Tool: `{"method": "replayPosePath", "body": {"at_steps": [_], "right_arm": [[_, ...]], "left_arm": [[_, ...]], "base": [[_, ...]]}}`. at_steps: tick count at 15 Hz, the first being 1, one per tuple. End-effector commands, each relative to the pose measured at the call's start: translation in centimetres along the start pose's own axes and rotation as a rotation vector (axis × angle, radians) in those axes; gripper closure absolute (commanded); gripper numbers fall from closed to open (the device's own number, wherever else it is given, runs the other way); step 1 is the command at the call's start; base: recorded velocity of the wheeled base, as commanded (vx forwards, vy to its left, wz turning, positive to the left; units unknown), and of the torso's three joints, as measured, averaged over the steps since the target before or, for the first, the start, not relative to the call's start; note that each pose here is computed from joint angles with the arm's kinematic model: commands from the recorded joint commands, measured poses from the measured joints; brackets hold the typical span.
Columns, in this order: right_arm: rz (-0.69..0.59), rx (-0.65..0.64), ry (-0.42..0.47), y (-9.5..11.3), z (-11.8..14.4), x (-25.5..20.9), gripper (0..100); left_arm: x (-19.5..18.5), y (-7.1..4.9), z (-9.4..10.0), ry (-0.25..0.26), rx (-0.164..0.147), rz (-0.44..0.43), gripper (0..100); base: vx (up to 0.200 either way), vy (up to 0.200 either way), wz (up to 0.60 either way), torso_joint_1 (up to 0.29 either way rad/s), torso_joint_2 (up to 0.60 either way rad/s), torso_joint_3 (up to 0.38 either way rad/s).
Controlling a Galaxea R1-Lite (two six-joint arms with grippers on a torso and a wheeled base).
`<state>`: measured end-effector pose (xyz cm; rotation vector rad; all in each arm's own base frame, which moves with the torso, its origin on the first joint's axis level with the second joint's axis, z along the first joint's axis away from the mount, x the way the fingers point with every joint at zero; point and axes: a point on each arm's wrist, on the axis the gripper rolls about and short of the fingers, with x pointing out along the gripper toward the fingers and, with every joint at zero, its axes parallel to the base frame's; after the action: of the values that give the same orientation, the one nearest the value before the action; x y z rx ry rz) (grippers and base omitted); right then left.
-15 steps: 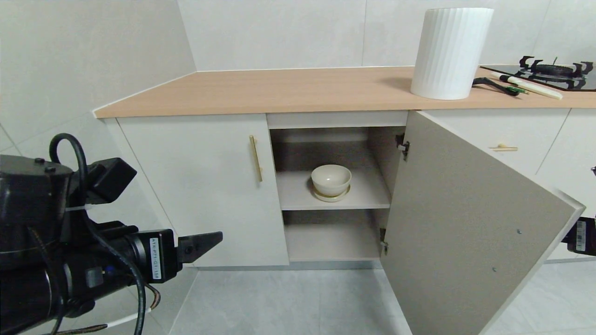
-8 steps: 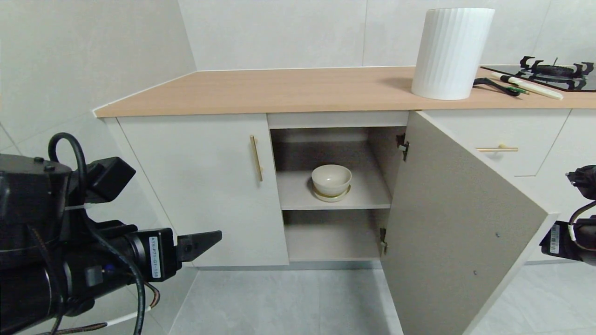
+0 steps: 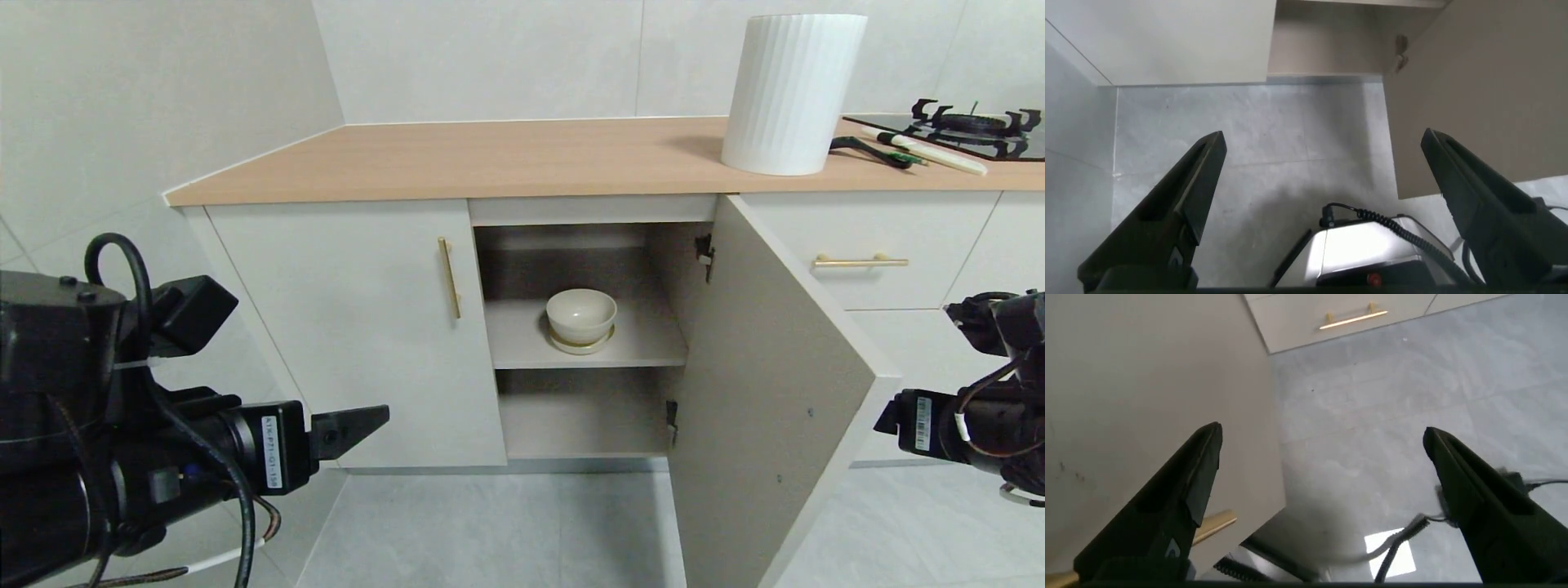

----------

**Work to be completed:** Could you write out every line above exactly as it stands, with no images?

**Solution to the problem:**
Tool: `{"method": "replayPosePath", "body": {"at_steps": [_], "right_arm": [[_, ...]], "left_arm": [[_, ...]], "base": [[_, ...]]}}`. at_steps: tick count at 15 Hz, the first being 1, one per tuple. End-effector commands, each relative to the pose measured at the call's start: translation in centimetres along the start pose's own axes and rotation as a rotation vector (axis × angle, radians) in those axes; gripper closure absolute (commanded); gripper numbers fall from closed to open (the device's own number, wherever else it is given, runs the other way); step 1 is the command at the call's start; base: recorded velocity of the wheeled base, as commanded (vx forwards, vy to its left, wz turning, positive to the left; units unknown), and of the torso's three joints, as measured, averaged over the steps since the target before or, for the first, the start, not relative to the call's start; note that each pose here is computed from joint angles with the arm's kinematic model: commands from the recorded joint commands, measured poses from the measured joints; brackets hold the typical span.
Columns, in this order: right_arm: rz (-0.69..0.59), rx (-0.65..0.64), ry (-0.42..0.47), y (-9.5..11.3), z (-11.8..14.4), x (-25.5..20.9), gripper (0..100); left_arm: x (-19.5..18.5), y (-7.1..4.9), z (-9.4..10.0), ry (-0.25..0.26), rx (-0.164..0.147), rz (-0.44..0.43), gripper (0..100); base: vx (up to 0.200 either way), vy (up to 0.200 either way), wz (up to 0.60 either way), torso_joint_1 (up to 0.29 either way rad/s), torso_joint_2 (up to 0.60 either way rad/s), torso_joint_3 (up to 0.38 either way rad/s).
Controlling a Galaxea R1-Lite (two six-joint arms with grippers on a torso and a wheeled base).
`<state>`: measured end-effector pose (xyz cm; rotation vector rad; all in each arm's own base frame, which moves with the torso, its origin on the first joint's axis level with the second joint's axis, z along the first joint's axis away from the mount, x the way the fingers point with every joint at zero; point and axes: a point on each arm's wrist, on the axis the gripper rolls about and short of the fingers, with x pointing out along the gripper toward the fingers and, with every joint at zero, its axes parallel to the base frame's; after the action: of the values that give the same orientation, the one nearest the value before the action; x y z rx ry rz) (grippers and base omitted); right then left.
-15 steps: 
-8 steps: 
+0 steps: 

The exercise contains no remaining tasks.